The deal would give Citigroup, Inc. naming rights to the new Mets stadium in a 20 year, $400 million marketing deal.

This comes on the heels of a letter by U.S. Representatives Dennis Kicinich (D., Ohio) and Ted Poe (R., Texas) advising Treasury Secretary Timothy Geithner:
"Citigroup is not dependent on the support of the federal government for its survivall as an institution...As such, we do not believe Citigroup ought to spend $400 million to name a stadium at the same time that they accept over $350 billion in taxpayer support and guarantees."
But Citigroup says it is locked into a deal. A CNN report detailing how Citigroup does intend to spend its $45 billion in bailout funds read:
Citigroup told CNN in a statement though that it has a "legally binding agreement" with the Mets, and that it is "using no TARP capital for Citi Field, or for marketing purposes."
One must, of course, consider the fee that Citigroup would have to pay to back out. Plus that might set a "bad precedent." According to an executive quoted in the Journal:
"If we cave for political reasons, it will have enormous implications for our ability to contract with third parties."
Oh, really? I thought it was problems in "contracting" with "third parties" that caused this whole mess. Shouldn't your new financial backers (read: taxpayers) have some say in the way you operate? If you don't want to be influenced by politics, don't beg the government for taxpayer money.
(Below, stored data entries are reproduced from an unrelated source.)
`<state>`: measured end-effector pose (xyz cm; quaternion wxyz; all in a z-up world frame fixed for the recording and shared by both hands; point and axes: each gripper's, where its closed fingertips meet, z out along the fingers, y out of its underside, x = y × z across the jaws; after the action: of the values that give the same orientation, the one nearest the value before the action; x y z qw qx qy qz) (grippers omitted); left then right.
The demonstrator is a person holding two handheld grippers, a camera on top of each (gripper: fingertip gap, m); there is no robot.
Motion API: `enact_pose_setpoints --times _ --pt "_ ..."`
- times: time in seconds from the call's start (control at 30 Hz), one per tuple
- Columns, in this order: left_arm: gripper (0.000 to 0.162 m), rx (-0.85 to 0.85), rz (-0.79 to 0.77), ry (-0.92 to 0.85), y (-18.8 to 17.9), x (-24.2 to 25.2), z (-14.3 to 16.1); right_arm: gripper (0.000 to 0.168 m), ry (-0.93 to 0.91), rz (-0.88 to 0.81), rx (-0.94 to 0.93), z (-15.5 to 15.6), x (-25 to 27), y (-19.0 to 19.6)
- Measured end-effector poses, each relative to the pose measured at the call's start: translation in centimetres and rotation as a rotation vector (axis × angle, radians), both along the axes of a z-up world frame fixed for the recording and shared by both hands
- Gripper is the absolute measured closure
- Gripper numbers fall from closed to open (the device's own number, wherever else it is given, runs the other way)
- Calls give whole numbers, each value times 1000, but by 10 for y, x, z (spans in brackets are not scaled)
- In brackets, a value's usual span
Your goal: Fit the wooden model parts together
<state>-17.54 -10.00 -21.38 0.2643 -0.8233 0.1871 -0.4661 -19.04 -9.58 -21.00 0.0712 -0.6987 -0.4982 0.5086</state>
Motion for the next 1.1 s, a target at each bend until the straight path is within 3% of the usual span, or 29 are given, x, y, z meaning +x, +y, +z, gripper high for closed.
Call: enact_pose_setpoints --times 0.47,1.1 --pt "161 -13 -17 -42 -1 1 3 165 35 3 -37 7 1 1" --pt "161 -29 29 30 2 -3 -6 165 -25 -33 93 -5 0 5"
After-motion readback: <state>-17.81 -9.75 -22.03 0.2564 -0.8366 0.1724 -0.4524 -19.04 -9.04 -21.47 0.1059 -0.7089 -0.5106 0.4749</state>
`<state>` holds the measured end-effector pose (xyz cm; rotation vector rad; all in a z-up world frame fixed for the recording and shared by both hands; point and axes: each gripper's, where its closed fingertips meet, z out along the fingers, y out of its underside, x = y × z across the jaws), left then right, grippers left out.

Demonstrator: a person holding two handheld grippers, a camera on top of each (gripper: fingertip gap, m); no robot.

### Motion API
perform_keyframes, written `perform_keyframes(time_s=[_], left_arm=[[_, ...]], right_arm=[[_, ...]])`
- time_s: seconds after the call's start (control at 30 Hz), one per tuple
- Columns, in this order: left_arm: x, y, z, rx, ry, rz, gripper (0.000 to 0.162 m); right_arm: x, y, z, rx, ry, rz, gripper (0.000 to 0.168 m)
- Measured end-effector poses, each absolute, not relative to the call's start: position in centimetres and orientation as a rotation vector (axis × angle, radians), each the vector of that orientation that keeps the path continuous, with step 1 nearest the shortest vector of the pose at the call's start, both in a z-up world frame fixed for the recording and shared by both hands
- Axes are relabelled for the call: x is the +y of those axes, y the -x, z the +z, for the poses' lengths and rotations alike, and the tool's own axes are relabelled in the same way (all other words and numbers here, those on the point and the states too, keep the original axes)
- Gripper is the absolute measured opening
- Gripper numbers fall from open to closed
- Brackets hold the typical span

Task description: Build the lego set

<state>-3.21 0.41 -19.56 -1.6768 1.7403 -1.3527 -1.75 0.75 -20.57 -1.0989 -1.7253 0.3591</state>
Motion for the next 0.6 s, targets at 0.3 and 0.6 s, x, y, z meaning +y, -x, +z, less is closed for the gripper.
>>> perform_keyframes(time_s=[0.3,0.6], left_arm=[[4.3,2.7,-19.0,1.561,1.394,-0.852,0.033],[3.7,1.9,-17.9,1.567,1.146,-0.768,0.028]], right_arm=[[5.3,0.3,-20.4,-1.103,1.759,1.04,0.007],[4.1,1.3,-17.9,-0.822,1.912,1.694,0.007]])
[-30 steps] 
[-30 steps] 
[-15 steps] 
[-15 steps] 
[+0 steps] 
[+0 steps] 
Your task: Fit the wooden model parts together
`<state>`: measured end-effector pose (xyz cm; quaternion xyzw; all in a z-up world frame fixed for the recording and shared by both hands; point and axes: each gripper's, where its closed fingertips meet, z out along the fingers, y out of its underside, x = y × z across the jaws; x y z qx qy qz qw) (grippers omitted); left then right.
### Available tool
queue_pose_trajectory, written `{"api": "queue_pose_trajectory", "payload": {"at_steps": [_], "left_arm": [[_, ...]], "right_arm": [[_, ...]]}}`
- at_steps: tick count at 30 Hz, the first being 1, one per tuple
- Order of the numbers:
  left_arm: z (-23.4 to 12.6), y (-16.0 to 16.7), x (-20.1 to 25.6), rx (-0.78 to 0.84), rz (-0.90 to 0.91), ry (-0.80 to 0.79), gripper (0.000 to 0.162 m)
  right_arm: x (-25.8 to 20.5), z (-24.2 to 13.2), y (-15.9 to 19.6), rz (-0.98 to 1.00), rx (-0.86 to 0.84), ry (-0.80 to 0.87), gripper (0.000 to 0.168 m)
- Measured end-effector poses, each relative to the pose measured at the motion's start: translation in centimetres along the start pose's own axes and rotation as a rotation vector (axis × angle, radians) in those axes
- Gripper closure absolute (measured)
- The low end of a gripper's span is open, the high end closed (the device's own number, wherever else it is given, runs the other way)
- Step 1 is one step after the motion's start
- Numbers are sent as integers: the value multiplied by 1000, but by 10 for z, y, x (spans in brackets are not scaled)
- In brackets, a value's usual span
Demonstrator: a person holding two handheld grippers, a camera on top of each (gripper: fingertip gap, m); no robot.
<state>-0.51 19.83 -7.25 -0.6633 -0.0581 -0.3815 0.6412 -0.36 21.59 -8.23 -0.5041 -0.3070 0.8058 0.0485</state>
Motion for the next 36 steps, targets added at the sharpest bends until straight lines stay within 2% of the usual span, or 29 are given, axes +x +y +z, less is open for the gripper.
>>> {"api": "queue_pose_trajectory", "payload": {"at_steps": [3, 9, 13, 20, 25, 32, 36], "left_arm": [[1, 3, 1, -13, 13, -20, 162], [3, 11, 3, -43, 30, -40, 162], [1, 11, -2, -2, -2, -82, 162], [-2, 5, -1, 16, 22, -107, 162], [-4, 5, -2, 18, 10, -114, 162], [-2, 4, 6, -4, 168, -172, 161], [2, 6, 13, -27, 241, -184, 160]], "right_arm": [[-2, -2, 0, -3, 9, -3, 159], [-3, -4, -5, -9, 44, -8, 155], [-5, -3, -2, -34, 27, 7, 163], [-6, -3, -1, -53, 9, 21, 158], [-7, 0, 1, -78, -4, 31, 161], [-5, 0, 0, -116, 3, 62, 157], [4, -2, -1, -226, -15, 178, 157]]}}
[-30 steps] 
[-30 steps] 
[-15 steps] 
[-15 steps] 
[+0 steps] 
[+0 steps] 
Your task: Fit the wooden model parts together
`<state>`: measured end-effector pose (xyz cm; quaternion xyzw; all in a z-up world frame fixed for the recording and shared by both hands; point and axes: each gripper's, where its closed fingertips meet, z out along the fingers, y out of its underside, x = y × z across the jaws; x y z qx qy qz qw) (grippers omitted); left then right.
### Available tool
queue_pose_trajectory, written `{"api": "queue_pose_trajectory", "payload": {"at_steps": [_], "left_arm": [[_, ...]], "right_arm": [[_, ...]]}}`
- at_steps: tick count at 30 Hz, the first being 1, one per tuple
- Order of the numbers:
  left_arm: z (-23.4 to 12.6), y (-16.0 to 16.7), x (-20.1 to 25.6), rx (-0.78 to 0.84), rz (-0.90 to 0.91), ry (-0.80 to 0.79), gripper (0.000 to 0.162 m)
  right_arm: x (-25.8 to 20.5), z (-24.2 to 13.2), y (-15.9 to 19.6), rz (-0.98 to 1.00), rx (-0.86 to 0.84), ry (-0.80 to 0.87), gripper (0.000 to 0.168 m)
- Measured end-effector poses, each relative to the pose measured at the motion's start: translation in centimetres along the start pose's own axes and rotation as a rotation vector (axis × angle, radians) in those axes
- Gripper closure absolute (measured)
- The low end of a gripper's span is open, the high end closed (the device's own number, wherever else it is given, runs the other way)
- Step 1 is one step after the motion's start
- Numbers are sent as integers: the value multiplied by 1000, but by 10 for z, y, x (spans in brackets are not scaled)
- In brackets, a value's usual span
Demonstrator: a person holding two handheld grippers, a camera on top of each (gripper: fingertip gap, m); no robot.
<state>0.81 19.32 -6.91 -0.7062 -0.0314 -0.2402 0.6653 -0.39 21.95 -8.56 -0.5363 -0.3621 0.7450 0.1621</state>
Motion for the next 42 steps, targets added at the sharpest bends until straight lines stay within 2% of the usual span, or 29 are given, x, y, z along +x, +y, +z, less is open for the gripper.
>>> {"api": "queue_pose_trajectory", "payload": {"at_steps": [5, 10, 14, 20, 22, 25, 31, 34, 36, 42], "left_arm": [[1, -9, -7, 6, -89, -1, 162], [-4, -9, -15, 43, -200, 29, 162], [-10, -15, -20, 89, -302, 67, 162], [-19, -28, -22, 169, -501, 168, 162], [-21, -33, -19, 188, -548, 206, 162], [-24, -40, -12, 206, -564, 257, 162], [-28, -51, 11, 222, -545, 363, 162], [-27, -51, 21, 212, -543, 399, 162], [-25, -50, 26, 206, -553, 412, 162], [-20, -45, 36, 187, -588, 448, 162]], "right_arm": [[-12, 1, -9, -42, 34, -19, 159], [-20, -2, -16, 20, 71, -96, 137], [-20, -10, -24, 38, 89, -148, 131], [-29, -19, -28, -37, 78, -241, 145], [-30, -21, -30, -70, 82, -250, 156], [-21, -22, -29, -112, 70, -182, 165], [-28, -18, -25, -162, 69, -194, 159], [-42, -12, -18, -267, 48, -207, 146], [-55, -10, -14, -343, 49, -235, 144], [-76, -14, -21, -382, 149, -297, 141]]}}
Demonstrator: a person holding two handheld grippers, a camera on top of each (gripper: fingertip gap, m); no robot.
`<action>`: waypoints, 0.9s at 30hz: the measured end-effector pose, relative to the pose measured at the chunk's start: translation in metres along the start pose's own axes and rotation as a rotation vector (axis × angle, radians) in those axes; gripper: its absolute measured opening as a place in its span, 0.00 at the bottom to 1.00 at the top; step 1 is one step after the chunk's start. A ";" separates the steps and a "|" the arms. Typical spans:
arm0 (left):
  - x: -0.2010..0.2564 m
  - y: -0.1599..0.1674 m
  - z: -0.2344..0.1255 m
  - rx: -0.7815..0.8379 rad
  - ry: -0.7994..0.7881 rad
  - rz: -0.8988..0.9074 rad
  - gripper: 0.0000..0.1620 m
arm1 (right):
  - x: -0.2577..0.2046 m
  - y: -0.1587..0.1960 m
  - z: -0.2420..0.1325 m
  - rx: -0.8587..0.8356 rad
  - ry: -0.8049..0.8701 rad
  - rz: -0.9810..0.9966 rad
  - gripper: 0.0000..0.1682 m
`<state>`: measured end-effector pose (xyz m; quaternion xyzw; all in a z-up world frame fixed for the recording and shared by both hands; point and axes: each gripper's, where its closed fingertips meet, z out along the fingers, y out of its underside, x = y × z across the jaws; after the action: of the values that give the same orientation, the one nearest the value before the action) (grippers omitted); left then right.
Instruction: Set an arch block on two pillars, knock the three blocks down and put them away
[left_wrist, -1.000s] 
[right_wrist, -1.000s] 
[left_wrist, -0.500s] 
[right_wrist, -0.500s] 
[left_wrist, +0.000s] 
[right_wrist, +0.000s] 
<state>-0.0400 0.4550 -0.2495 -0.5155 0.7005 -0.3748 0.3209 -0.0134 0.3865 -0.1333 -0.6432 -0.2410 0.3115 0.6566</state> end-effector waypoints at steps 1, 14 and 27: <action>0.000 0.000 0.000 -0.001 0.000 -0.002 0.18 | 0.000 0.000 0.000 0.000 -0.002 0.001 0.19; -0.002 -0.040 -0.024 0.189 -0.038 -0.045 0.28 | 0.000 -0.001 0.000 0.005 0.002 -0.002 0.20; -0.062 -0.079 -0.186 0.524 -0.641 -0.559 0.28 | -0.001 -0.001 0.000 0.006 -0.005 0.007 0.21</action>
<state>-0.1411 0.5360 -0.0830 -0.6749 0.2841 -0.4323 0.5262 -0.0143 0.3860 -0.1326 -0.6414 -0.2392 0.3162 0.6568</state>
There is hope in sight, however. The Journal goes on to make a very astute observation,
If Citigroup parts ways with the Mets, other financial institutions may find themselves under pressure to reconsider sports-marketing deals.
Right now, it's a spin on the prisoner's dilemma for the banking giants. If one defects, they will all be pushed to follow suit in an attempt to seem benevolent. If none defect, they will be able to remain as they are, mistrusted by the public but still operating on their own terms. The greatest hope is that one will crack under public pressure and set the precedent for the rest. Citigroup may be the first, given its report on spending and its consideration of backing out of the deal.


A note:
The article doesn't go here, but I would like to know exactly how banks benefit from these deals. Does the stadium just act as a giant billboard and place for people to sign up for bank accounts? I'm operating on the assumption that this is just $400 million worth of advertisements that will not be recouped, and I would like to see how else Citigroup intends to capitalize (as in, you know, make money) on the deal.